Work task: Pick out each line below containing "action".

====================

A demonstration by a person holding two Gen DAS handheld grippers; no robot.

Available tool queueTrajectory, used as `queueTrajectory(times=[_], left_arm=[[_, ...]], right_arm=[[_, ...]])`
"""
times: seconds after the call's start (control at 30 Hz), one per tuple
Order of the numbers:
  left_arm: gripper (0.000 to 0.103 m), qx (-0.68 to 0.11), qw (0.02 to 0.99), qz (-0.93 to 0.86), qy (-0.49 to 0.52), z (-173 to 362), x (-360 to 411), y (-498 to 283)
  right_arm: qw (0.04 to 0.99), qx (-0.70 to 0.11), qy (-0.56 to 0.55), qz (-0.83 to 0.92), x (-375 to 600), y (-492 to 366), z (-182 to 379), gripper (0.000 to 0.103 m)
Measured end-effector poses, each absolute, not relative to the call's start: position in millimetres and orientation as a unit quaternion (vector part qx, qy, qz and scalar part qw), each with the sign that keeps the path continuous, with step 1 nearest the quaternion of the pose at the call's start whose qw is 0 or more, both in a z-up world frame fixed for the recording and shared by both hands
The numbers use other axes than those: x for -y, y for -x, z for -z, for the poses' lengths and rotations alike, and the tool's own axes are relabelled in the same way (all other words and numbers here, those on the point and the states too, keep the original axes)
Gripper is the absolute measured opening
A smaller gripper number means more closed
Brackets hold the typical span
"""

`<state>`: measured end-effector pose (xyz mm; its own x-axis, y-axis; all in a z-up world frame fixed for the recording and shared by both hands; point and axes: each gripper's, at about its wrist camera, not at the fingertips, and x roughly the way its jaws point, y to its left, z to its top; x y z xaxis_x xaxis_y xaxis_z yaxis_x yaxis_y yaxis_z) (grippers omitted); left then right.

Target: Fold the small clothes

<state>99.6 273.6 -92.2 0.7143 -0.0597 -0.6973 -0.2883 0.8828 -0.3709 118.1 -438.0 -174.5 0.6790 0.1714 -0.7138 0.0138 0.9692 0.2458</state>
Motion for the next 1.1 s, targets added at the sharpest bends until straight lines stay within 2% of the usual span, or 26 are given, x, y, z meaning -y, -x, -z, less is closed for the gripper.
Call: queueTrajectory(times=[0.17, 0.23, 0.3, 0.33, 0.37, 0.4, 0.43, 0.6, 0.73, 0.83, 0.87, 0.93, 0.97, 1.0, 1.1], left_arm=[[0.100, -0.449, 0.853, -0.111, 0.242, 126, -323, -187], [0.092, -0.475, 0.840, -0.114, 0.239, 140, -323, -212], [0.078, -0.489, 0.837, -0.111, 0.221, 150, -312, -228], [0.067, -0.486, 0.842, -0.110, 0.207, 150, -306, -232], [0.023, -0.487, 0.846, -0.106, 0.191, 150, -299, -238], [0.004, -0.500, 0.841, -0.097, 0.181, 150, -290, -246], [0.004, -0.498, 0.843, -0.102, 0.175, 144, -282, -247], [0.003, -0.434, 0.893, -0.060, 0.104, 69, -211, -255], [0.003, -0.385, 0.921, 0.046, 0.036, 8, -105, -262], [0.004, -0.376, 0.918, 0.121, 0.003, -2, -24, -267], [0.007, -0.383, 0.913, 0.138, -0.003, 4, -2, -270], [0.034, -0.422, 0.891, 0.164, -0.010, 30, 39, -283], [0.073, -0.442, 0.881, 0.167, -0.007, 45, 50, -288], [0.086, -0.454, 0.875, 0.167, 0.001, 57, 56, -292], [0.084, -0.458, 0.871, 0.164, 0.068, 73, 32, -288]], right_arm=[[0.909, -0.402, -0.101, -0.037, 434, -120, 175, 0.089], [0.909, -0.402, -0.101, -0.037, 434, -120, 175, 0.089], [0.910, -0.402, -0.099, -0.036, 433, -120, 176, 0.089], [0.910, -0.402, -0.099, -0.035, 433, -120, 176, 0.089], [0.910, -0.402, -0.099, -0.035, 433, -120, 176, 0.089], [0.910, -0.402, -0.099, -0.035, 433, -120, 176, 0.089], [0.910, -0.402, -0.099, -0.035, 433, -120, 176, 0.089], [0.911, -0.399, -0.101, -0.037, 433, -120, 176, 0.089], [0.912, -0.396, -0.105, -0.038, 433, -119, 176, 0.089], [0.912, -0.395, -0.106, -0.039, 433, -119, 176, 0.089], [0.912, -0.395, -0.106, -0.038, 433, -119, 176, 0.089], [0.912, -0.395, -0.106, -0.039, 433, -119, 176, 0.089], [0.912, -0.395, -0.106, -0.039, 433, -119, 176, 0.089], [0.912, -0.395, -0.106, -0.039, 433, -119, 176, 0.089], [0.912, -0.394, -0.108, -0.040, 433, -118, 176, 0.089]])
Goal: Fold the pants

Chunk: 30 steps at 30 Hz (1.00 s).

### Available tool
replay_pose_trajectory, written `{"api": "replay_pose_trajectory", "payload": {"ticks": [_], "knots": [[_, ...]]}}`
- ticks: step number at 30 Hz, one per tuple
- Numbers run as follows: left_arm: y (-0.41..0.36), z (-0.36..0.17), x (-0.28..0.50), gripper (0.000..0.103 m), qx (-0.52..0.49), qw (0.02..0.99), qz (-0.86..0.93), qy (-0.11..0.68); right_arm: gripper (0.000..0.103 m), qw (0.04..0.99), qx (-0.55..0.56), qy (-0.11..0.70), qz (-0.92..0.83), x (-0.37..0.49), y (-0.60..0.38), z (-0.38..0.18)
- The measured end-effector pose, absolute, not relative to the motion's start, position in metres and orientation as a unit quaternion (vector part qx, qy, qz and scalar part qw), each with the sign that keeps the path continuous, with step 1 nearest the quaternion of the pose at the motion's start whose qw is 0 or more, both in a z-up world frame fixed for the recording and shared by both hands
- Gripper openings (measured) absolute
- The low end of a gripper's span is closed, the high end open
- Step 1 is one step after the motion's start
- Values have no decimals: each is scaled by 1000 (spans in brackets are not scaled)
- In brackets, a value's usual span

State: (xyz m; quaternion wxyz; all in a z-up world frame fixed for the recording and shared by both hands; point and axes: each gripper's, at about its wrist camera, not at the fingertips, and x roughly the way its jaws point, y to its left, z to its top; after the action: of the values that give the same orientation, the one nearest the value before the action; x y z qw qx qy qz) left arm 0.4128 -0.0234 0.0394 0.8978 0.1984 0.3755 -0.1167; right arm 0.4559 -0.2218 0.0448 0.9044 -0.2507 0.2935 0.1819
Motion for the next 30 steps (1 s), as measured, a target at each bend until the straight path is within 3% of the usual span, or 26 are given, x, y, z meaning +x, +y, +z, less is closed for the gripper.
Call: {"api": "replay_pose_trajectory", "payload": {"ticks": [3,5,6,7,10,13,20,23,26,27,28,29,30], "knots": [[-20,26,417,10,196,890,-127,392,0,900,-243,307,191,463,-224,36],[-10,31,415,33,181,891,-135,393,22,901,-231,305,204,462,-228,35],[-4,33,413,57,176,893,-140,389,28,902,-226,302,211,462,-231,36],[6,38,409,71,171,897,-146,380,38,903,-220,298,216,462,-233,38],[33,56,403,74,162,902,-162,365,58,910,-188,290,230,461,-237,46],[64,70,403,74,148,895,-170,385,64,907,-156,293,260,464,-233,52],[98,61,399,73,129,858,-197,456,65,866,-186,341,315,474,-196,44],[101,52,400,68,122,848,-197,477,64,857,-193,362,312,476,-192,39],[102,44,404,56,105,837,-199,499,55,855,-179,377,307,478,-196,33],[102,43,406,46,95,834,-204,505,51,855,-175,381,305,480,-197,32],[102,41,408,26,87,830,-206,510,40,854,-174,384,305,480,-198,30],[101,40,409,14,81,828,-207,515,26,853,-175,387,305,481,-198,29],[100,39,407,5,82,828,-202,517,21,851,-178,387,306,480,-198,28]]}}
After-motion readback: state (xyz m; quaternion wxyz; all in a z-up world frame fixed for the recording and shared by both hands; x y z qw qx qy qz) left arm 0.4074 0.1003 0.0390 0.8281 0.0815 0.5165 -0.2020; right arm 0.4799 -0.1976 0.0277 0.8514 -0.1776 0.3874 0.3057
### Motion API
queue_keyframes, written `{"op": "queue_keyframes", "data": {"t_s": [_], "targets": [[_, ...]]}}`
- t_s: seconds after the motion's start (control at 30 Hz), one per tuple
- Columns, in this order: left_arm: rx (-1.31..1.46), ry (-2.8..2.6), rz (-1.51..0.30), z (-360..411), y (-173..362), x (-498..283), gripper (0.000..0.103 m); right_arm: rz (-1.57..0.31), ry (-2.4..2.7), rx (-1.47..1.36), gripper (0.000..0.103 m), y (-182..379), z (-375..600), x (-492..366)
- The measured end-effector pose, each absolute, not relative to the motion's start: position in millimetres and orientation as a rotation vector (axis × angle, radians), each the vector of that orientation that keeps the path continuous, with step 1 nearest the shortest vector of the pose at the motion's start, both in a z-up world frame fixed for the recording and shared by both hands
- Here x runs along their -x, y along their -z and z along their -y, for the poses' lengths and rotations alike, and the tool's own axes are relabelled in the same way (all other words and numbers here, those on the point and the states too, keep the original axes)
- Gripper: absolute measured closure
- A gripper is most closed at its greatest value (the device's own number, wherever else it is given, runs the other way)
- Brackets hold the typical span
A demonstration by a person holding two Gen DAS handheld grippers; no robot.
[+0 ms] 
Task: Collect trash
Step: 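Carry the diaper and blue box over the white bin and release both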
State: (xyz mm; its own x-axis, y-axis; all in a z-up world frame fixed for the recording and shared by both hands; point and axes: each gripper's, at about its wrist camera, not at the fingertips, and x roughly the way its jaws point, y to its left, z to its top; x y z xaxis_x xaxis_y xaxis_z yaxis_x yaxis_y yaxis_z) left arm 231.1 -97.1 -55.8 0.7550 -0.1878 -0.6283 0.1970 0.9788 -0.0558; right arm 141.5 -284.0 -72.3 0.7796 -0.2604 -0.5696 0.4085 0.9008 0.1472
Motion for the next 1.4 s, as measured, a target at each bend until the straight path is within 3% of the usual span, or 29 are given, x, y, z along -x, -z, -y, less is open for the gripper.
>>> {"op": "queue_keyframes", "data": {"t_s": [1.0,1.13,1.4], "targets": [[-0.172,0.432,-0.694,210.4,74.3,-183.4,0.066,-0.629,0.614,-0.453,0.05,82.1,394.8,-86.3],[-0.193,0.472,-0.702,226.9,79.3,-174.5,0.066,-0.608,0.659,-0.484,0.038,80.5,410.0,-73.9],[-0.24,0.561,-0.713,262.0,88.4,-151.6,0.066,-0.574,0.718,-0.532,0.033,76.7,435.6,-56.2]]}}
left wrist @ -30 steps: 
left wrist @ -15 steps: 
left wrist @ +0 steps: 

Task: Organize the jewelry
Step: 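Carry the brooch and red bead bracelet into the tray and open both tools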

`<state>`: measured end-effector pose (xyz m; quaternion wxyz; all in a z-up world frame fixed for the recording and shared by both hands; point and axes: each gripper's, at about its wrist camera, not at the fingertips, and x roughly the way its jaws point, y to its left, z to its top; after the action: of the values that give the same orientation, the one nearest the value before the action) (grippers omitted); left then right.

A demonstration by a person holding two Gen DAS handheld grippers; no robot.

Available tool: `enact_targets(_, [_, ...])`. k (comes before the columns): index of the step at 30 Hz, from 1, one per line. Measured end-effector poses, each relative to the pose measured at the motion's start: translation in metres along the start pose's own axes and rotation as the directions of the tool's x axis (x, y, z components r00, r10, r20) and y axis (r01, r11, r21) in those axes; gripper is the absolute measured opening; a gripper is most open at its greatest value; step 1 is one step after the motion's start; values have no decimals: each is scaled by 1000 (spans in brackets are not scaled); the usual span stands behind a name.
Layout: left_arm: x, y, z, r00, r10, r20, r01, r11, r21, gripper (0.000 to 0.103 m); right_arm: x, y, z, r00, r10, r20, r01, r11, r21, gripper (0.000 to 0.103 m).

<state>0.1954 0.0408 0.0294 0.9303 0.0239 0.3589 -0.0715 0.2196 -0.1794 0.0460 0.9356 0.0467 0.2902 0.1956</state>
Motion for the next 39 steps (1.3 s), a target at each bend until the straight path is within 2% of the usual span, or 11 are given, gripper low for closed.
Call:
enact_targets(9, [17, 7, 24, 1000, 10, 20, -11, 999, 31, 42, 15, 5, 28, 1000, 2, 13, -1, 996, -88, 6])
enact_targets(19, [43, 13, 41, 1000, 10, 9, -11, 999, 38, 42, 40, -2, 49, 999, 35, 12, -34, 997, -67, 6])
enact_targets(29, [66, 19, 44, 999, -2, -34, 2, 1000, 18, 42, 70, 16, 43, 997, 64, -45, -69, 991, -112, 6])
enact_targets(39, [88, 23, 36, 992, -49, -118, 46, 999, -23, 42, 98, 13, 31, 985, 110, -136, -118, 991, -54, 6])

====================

Final answer:
State: (xyz m; quaternion wxyz; all in a z-up world frame fixed for the recording and shared by both hands; point and axes: each gripper's, at about its wrist camera, not at the fingertips, and x roughly the way its jaws point, y to its left, z to its top; after the action: of the values that give the same orientation, the one nearest the value before the action; x y z qw qx qy qz) left arm 0.4128 -0.0234 0.0394 0.8978 0.1984 0.3755 -0.1167; right arm 0.4559 -0.2218 0.0448 0.9044 -0.2507 0.2935 0.1819
`<state>`: measured end-effector pose (xyz m; quaternion wxyz; all in a z-up world frame fixed for the recording and shared by both hands; point and axes: each gripper's, at about its wrist camera, not at the fingertips, and x roughly the way its jaws point, y to its left, z to its top; after the action: of the values that give the same orientation, the one nearest the value before the action) (grippers omitted); left then right.

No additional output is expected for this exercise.